* Task item: Output the listing below exactly, minus its images.

* Given material:
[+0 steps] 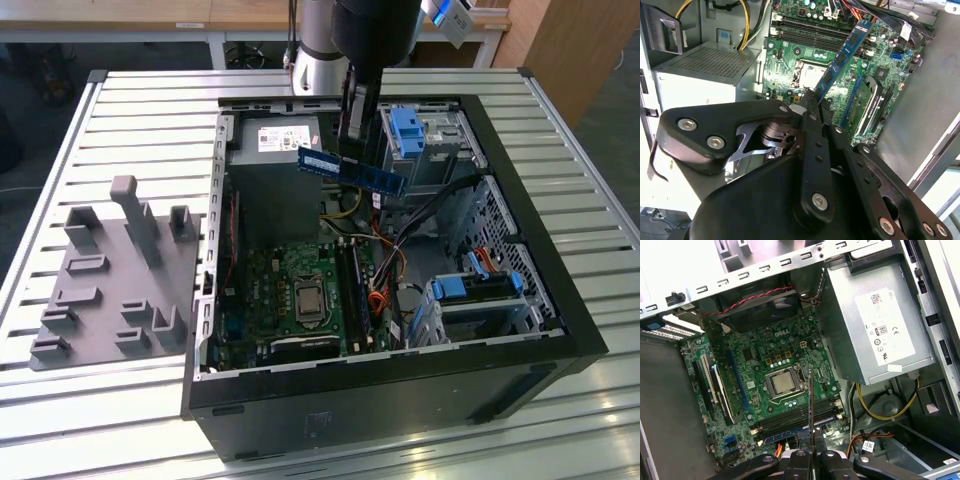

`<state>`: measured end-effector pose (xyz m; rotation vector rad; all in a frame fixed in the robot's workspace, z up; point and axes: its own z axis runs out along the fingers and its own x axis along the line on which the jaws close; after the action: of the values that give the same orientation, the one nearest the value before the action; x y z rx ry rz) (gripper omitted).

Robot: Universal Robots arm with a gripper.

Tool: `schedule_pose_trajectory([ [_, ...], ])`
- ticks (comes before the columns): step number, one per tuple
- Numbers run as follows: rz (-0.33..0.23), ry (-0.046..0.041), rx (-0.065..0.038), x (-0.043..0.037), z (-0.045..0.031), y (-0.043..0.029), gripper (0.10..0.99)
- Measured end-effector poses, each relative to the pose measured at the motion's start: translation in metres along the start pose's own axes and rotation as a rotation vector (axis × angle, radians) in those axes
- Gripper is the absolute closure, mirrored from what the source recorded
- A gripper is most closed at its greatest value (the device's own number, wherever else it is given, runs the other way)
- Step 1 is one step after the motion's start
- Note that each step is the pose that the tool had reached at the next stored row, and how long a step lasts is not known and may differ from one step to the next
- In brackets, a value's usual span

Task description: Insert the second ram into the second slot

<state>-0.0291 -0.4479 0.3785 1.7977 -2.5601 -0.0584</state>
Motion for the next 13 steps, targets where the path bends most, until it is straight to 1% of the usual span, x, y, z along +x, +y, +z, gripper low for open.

* Answer space:
[+0 steps] 

`<state>`: measured end-effector pose (xyz m; rotation vector rad; all in a frame fixed in the robot's workspace, z up; point and axes: its own z axis runs out along the fingers and its own x axis along the line on which the jaws close; after the action: of the values that give the same orientation, the one nearest the value before the action; x y z rx ry rz) (gripper omitted).

Robot: Universal Robots arm with a gripper.

Tool: `schedule_pose_trajectory([ [_, ...], ])`
- ticks (comes before the columns): step number, one per tuple
- Numbers run as follows: rz (-0.33..0.23), ry (-0.046..0.041), rx (-0.065..0.038), x (-0.043..0.037), z (-0.045..0.031), y (-0.043..0.029), gripper (0.10..0.99)
- Measured end-effector poses, each relative to the pose measured at the motion's start: translation in metres along the start pose's own axes and rotation as a rotation vector (axis × angle, radians) in those axes
- Gripper is the absolute closure, mirrored from what the source recorded
- A gripper is most closed at its greatest value (the device's own number, wherever else it is given, runs the other way)
- Step 1 is one step after the motion's start
- Note that each step is the pose that the tool had reached at the next stored row, and how long a step lasts is not known and may differ from one step to the next
- In brackets, a value's usual span

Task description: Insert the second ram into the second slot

<state>-0.0291 -0.4479 0.3785 1.7977 -2.5601 -0.0584</state>
Motion for the next 13 steps, targets where the path bends most, until it is straight to 1% of the usual span, x, y, z along +x, +y, +z, gripper low for open.

This output is complete.